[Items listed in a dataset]

+ + +

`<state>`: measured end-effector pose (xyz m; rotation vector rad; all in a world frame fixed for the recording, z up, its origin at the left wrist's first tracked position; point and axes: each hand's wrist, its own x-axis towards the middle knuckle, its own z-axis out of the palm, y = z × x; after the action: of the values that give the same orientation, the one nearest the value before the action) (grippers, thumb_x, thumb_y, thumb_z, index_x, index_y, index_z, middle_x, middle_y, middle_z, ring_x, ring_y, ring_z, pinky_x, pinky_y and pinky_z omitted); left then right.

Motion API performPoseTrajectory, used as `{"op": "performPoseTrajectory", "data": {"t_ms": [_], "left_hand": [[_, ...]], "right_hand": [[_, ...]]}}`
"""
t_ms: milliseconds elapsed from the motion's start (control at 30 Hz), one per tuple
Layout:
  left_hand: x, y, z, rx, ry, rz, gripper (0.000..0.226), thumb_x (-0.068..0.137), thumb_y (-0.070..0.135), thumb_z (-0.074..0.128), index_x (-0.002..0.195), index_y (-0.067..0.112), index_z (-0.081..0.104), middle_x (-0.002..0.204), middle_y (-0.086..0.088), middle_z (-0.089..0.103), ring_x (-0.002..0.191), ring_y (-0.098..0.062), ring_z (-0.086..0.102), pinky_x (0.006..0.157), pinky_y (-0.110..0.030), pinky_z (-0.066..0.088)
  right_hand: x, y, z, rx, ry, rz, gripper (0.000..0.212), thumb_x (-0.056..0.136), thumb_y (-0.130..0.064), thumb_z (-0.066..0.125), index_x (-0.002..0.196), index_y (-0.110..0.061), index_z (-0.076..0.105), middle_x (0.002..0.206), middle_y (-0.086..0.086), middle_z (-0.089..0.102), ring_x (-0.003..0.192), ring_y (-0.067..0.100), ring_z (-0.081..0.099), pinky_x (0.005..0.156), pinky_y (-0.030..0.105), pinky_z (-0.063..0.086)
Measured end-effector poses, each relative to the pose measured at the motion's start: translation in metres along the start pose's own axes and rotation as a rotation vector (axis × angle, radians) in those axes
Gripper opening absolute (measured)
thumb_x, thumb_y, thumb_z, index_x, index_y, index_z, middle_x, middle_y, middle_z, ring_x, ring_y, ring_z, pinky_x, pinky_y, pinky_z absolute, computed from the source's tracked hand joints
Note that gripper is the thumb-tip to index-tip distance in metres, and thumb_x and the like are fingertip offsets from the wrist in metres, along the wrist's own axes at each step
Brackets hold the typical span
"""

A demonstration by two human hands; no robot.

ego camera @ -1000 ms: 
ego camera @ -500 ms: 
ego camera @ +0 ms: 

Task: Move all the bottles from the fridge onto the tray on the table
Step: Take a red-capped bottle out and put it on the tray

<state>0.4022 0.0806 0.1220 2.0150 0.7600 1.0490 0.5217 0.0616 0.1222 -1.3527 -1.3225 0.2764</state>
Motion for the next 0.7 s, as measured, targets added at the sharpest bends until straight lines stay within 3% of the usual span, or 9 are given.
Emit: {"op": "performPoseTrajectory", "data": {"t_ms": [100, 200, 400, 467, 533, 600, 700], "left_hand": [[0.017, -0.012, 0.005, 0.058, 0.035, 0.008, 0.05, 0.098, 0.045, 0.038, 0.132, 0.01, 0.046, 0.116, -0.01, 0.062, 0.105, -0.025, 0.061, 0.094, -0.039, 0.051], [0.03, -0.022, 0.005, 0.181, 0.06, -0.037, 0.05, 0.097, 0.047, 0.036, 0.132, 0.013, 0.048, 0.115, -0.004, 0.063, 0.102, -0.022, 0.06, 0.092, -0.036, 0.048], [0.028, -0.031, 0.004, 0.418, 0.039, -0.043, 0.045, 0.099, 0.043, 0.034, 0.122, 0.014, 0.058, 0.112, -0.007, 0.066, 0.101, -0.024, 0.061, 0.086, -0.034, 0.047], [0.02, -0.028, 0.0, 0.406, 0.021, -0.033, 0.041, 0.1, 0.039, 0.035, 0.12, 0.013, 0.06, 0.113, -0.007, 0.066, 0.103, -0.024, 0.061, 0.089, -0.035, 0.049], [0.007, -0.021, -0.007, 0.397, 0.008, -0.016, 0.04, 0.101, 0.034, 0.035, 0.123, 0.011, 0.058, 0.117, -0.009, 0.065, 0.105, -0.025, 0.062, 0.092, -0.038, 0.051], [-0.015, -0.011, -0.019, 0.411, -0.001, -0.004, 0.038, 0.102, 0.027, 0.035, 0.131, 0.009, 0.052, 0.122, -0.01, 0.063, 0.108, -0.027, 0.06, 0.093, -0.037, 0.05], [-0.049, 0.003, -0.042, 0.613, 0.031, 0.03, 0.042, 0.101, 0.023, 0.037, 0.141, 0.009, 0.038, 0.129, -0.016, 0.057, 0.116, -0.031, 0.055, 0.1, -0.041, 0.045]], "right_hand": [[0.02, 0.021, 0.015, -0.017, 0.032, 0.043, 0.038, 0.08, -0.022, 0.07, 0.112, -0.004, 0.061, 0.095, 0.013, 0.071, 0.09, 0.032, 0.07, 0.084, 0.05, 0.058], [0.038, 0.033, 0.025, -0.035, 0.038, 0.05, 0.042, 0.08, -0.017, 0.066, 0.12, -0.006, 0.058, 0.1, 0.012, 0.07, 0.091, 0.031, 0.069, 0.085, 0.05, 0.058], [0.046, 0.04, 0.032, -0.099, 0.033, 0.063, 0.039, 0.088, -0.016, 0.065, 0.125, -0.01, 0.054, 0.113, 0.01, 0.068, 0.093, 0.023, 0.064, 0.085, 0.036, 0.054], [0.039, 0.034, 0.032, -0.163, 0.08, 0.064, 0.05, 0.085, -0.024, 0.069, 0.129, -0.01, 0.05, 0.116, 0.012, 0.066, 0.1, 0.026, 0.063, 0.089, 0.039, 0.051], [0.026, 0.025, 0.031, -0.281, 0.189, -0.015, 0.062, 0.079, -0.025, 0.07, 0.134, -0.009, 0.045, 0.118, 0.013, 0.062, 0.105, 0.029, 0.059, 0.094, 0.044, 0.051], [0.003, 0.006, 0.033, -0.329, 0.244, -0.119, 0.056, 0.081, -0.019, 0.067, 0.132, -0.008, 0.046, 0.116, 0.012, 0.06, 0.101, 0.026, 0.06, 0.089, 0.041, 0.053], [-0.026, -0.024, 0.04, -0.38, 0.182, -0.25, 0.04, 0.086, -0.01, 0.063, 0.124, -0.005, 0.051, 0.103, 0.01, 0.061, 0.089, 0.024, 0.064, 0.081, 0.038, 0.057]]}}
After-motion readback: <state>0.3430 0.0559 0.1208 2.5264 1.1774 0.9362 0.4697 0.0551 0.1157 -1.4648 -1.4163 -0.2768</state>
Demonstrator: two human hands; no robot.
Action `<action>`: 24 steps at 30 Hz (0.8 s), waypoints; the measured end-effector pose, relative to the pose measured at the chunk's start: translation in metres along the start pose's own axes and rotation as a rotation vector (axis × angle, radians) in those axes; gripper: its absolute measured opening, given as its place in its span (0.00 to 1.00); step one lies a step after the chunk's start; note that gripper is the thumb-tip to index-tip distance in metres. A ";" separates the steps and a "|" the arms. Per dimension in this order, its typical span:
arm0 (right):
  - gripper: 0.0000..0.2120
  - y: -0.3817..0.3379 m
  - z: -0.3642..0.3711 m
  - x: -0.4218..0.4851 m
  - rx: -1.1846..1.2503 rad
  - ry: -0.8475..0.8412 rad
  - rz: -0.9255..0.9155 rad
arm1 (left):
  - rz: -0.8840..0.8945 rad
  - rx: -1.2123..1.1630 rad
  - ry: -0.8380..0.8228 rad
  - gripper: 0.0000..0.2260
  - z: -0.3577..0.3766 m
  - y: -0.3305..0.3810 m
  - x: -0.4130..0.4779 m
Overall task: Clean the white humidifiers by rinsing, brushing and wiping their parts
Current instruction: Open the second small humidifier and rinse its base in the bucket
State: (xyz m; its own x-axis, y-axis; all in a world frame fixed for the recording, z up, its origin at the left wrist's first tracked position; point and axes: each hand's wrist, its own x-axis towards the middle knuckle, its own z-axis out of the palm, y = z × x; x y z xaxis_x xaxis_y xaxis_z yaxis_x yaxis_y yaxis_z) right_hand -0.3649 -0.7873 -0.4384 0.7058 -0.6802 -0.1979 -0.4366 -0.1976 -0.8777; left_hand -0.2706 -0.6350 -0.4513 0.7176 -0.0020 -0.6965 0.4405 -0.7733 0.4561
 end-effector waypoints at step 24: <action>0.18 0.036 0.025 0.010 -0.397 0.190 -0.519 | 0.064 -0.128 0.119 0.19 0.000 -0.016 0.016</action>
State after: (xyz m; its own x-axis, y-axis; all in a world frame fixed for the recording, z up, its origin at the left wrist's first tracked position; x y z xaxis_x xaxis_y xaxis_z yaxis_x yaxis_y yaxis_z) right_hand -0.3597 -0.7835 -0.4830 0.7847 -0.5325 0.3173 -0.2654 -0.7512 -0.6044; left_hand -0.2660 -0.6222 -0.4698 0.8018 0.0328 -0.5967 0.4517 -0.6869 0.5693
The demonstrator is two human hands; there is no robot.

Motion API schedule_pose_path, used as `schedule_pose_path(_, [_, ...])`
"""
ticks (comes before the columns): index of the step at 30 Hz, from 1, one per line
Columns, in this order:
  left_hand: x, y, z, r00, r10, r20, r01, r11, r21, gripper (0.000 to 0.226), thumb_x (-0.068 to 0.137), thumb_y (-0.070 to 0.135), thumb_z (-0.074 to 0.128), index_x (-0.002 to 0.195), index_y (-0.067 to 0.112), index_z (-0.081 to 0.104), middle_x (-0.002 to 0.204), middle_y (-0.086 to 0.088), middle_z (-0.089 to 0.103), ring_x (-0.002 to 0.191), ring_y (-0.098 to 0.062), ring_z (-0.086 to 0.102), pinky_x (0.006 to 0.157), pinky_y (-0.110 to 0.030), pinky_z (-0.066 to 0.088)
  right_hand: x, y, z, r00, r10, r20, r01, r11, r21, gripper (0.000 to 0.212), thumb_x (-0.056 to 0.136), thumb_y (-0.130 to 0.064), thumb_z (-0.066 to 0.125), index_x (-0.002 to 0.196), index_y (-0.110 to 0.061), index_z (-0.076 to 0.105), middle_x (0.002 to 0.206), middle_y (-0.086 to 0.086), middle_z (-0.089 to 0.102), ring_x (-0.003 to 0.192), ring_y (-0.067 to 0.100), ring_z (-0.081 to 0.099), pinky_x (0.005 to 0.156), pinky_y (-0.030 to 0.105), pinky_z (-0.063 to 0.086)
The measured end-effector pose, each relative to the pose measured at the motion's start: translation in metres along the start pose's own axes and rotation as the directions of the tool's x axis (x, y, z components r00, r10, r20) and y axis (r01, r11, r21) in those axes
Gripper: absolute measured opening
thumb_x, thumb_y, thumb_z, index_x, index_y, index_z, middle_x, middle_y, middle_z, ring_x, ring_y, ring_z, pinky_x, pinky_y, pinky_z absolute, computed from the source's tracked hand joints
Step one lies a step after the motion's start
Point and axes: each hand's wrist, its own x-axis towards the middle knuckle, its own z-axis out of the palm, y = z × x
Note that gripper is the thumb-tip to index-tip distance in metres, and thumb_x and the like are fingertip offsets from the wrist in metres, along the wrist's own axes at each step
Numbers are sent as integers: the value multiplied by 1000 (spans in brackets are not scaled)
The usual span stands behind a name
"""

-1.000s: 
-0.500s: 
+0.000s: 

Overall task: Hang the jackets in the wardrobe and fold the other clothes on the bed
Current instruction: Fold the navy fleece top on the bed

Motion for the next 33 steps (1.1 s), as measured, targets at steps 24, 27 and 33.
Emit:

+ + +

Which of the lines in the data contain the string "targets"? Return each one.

Motion for the next 0.7 s, as measured, targets added at the sharpest bends until straight lines stay within 3% of the usual span, or 9 are given.
Motion for the next 33 steps (1.1 s), as measured, targets at steps 24, 27 and 33.

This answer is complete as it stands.